[Data shown Boundary: Start]
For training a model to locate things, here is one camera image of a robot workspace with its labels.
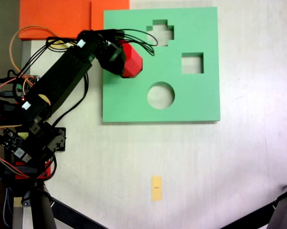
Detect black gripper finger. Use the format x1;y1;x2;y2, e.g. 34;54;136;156
99;51;125;77

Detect red octagonal pillar block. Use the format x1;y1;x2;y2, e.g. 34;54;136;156
117;40;144;79

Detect small orange flat block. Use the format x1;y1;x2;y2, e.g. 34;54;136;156
90;0;130;39

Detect large orange flat block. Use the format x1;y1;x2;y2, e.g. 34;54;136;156
19;0;92;40

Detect green shape sorting board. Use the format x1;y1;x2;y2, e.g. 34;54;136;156
102;6;221;125

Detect green connector circuit board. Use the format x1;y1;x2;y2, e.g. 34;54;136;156
13;75;41;101

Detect red printed base clamp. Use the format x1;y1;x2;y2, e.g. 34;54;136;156
14;160;51;180

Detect black circuit board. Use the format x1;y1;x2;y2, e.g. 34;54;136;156
0;127;34;164

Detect yellow tape marker strip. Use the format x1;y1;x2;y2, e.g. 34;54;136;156
151;176;163;202

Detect thick black tripod leg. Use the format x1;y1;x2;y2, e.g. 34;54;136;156
12;186;57;229

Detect long black cable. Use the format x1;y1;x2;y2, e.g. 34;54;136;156
51;71;90;127

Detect black gripper cable bundle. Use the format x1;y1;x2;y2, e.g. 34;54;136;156
102;28;158;57

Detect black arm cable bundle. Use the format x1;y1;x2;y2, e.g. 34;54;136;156
20;36;82;75

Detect orange wire loop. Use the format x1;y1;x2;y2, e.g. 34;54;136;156
9;25;58;84

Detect red orange wire bundle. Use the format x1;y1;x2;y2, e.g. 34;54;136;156
0;123;57;180

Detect blue braided cable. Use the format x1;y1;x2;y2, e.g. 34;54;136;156
2;187;12;227
[Data shown Boundary: End]
*Task brief*.
All of the entries above should be copied exactly, with the images left out.

*Response to the task*.
For training a model to locate things, here is one camera image of a robot workspace with its labels.
Detect black gripper finger. Use the format x1;y1;x2;y2, e.g. 34;54;136;156
99;51;125;77

Detect red octagonal pillar block. Use the format x1;y1;x2;y2, e.g. 34;54;136;156
117;40;144;79

Detect small orange flat block. Use the format x1;y1;x2;y2, e.g. 34;54;136;156
90;0;130;39

Detect large orange flat block. Use the format x1;y1;x2;y2, e.g. 34;54;136;156
19;0;92;40

Detect green shape sorting board. Use the format x1;y1;x2;y2, e.g. 34;54;136;156
102;6;221;125

Detect green connector circuit board. Use the format x1;y1;x2;y2, e.g. 34;54;136;156
13;75;41;101

Detect red printed base clamp. Use the format x1;y1;x2;y2, e.g. 34;54;136;156
14;160;51;180

Detect black circuit board. Use the format x1;y1;x2;y2, e.g. 34;54;136;156
0;127;34;164

Detect yellow tape marker strip. Use the format x1;y1;x2;y2, e.g. 34;54;136;156
151;176;163;202

Detect thick black tripod leg. Use the format x1;y1;x2;y2, e.g. 34;54;136;156
12;186;57;229

Detect long black cable. Use the format x1;y1;x2;y2, e.g. 34;54;136;156
51;71;90;127

Detect black gripper cable bundle. Use the format x1;y1;x2;y2, e.g. 34;54;136;156
102;28;158;57

Detect black arm cable bundle. Use the format x1;y1;x2;y2, e.g. 34;54;136;156
20;36;82;75

Detect orange wire loop. Use the format x1;y1;x2;y2, e.g. 34;54;136;156
9;25;58;84

Detect red orange wire bundle. Use the format x1;y1;x2;y2, e.g. 34;54;136;156
0;123;57;180

Detect blue braided cable. Use the format x1;y1;x2;y2, e.g. 34;54;136;156
2;187;12;227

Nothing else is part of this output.